_Work required_. The lines below that include the word "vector" are to be reported.

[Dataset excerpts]
* * * * * * * * *

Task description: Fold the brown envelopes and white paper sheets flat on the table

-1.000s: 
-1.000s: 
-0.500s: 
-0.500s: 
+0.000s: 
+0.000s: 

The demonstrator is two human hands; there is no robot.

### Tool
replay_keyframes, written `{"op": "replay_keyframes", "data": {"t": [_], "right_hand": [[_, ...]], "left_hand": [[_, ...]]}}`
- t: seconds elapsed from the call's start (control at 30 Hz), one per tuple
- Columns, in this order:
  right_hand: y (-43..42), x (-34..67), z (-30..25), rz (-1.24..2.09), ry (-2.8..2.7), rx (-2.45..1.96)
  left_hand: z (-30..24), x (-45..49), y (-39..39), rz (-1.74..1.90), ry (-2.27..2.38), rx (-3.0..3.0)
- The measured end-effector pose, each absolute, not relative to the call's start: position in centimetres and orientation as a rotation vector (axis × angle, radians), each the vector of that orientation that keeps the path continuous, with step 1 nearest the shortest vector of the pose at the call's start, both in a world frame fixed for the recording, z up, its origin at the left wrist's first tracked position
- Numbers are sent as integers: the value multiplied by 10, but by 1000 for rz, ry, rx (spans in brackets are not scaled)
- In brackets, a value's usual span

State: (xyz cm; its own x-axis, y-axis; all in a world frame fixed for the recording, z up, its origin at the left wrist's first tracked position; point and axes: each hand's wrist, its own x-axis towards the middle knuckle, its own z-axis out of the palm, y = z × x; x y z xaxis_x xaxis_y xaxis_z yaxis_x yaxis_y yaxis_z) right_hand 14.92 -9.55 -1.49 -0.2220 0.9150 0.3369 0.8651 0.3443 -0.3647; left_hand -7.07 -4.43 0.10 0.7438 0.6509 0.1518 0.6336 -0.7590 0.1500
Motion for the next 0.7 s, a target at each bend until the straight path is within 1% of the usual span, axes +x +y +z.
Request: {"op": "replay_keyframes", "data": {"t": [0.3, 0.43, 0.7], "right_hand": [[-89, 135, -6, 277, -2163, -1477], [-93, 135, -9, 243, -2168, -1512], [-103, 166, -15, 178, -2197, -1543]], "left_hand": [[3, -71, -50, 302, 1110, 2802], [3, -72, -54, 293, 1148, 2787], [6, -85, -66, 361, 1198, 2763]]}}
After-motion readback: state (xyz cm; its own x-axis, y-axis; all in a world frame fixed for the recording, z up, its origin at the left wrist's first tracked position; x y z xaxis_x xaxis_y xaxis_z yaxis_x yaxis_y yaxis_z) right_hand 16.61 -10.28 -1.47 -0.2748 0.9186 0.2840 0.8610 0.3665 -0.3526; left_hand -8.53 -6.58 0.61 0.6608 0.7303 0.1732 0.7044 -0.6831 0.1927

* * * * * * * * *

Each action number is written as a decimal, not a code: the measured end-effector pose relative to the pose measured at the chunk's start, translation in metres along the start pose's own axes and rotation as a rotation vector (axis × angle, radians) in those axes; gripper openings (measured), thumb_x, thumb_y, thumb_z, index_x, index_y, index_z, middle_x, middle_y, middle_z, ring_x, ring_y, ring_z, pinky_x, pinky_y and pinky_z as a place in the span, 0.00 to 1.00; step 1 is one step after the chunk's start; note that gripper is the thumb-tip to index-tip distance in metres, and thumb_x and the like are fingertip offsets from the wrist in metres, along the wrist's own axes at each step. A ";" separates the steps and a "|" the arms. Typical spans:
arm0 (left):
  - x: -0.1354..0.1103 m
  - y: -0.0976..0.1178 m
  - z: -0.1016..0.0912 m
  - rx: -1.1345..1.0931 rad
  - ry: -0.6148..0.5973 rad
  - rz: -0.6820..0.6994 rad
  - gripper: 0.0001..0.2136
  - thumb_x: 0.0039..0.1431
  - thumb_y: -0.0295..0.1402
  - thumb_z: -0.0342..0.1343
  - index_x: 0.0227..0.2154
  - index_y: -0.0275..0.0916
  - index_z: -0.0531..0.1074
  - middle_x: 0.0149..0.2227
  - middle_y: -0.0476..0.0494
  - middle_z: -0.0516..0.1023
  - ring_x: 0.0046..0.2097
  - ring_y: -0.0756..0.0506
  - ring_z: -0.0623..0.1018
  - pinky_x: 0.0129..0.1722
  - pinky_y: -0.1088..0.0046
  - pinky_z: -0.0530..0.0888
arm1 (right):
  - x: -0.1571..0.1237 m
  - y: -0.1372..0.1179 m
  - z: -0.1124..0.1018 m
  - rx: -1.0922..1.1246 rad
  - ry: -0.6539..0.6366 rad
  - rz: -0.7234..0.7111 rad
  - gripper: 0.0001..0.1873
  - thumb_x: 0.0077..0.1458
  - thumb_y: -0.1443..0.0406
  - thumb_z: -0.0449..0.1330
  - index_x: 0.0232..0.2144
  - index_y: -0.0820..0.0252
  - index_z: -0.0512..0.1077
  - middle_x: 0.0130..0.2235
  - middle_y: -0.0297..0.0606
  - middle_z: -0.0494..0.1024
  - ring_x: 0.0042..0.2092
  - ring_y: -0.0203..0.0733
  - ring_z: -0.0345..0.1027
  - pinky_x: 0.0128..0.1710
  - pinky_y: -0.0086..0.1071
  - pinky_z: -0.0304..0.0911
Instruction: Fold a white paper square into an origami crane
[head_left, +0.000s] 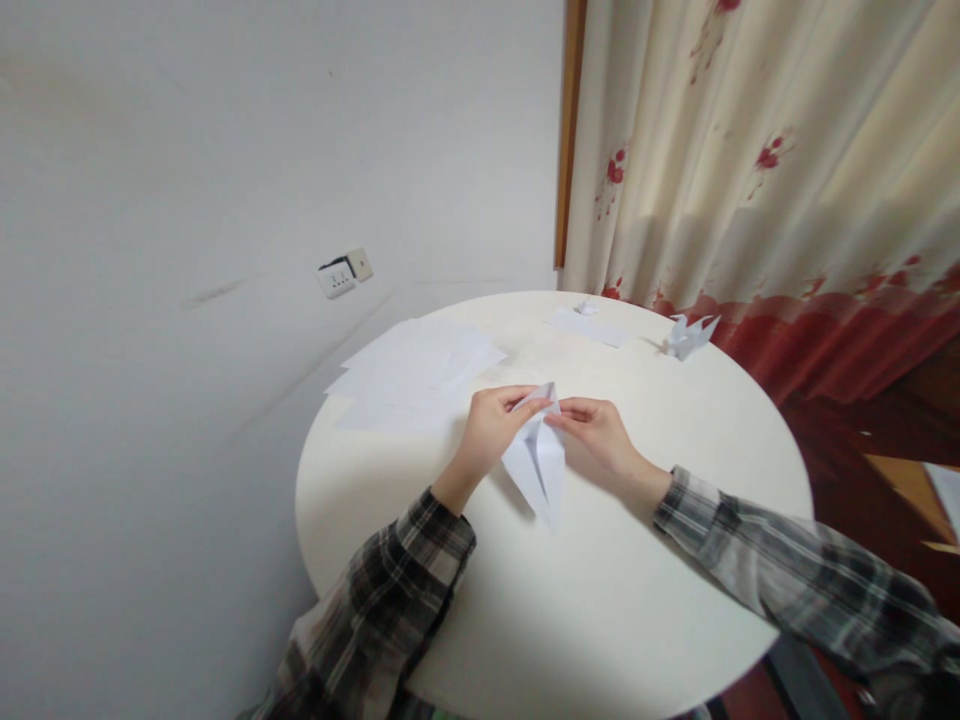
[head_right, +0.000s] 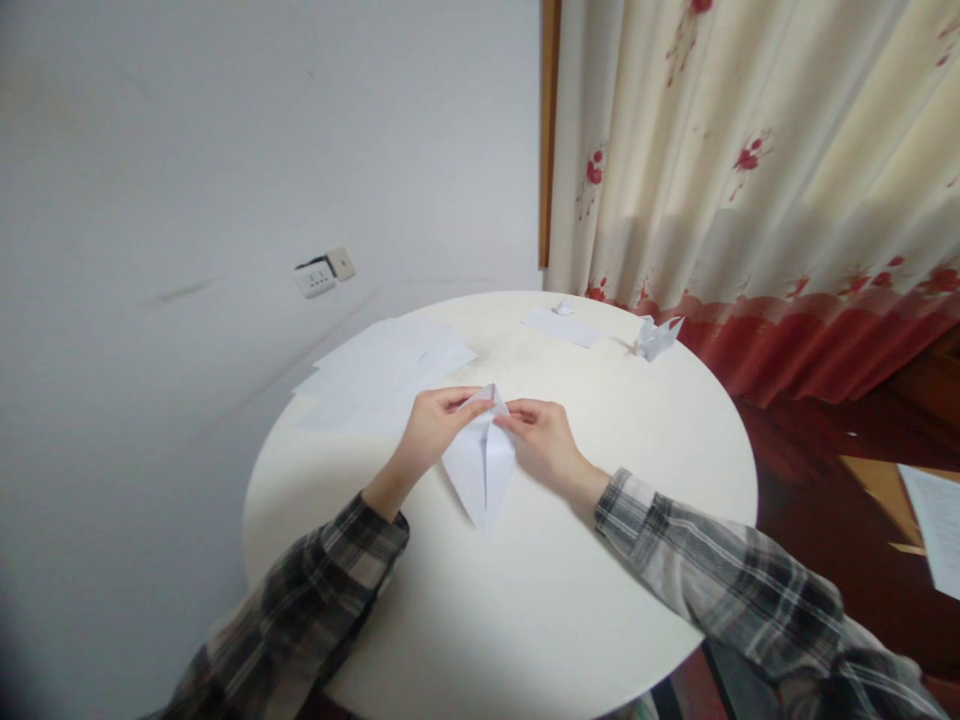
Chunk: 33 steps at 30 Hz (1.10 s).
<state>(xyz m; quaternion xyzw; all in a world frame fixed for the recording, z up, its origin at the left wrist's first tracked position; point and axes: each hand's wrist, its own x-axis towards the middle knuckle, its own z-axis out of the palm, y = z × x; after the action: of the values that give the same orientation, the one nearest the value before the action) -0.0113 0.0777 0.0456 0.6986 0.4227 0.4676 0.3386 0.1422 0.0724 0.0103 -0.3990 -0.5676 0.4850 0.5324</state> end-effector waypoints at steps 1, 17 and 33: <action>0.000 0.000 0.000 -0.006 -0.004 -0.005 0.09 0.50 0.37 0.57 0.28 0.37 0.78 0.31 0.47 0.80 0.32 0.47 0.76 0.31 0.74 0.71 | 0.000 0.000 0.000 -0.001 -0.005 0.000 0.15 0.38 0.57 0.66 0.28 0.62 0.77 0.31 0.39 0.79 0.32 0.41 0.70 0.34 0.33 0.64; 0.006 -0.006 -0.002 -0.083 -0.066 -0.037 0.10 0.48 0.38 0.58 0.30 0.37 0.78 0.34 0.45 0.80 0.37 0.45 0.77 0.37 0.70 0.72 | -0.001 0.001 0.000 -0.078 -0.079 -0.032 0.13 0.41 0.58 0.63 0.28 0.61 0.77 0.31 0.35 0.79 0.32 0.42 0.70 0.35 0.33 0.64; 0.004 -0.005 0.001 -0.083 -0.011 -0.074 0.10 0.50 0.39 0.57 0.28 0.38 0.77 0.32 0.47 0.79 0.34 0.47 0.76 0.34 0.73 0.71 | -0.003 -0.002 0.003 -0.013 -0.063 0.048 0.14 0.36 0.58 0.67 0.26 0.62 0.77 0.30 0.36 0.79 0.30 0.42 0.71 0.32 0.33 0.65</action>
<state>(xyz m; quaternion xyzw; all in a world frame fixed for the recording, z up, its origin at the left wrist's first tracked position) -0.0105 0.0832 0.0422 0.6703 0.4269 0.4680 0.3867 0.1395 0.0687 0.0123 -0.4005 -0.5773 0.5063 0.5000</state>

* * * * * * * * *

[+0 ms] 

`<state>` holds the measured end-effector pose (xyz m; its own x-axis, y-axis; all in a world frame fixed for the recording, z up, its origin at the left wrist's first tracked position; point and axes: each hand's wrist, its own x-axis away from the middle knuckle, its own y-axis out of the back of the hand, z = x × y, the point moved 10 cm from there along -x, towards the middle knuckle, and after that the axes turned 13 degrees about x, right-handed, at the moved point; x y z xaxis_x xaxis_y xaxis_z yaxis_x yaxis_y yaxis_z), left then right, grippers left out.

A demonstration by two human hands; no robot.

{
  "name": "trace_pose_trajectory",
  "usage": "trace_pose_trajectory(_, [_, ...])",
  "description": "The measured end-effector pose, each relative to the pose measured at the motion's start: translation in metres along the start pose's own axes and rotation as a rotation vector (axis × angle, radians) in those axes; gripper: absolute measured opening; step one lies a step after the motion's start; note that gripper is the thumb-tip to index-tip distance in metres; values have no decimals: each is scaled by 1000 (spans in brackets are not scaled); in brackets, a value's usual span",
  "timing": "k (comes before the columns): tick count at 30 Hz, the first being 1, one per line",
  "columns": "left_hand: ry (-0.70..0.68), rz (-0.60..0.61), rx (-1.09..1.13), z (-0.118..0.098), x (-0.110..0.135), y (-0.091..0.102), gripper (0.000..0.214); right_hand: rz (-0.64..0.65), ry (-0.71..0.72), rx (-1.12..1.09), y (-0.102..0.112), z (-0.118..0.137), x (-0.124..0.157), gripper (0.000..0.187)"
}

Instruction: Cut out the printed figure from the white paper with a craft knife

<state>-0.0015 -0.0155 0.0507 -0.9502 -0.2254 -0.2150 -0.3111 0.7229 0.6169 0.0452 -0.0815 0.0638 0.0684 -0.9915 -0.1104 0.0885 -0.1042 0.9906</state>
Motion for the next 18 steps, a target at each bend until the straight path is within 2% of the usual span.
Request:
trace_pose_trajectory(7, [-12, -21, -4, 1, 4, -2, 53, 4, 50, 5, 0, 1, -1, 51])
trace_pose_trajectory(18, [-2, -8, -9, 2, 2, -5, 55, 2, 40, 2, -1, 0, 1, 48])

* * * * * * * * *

_Answer below_.
- The measured end-effector pose, each absolute, not relative to the call's start: position in centimetres and orientation as a rotation vector (axis × angle, radians), each the vector of that orientation that keeps the path continuous, with step 1 nearest the shortest vector of the pose at the call's start, both in a world frame fixed for the recording, z up, its origin at the left wrist's first tracked position
Each action number is written as a decimal, not a code: the measured end-effector pose relative to the pose measured at the chunk's start, translation in metres along the start pose's own axes and rotation as a rotation vector (axis × angle, radians) in those axes; gripper openings (measured), thumb_x, thumb_y, thumb_z, index_x, index_y, index_z, middle_x, middle_y, middle_z, ring_x, ring_y, ring_z, pinky_x, pinky_y and pinky_z as a place in the span, 0.00 to 1.00; step 1 is one step after the chunk's start; note that gripper is the thumb-tip to index-tip distance in metres, and thumb_x and the like are fingertip offsets from the wrist in metres, along the wrist's own axes at each step. A ";" separates the steps and a "|" the arms. Typical spans:
  "description": "The measured end-effector pose, each relative to the pose measured at the motion's start: translation in metres along the start pose's own axes and rotation as a rotation vector (axis × angle, radians) in those axes; gripper: absolute measured opening; step one lies a step after the motion's start; note that gripper is the thumb-tip to index-tip distance in metres; values have no decimals: each is scaled by 1000 (spans in brackets are not scaled); in brackets, a value's usual span",

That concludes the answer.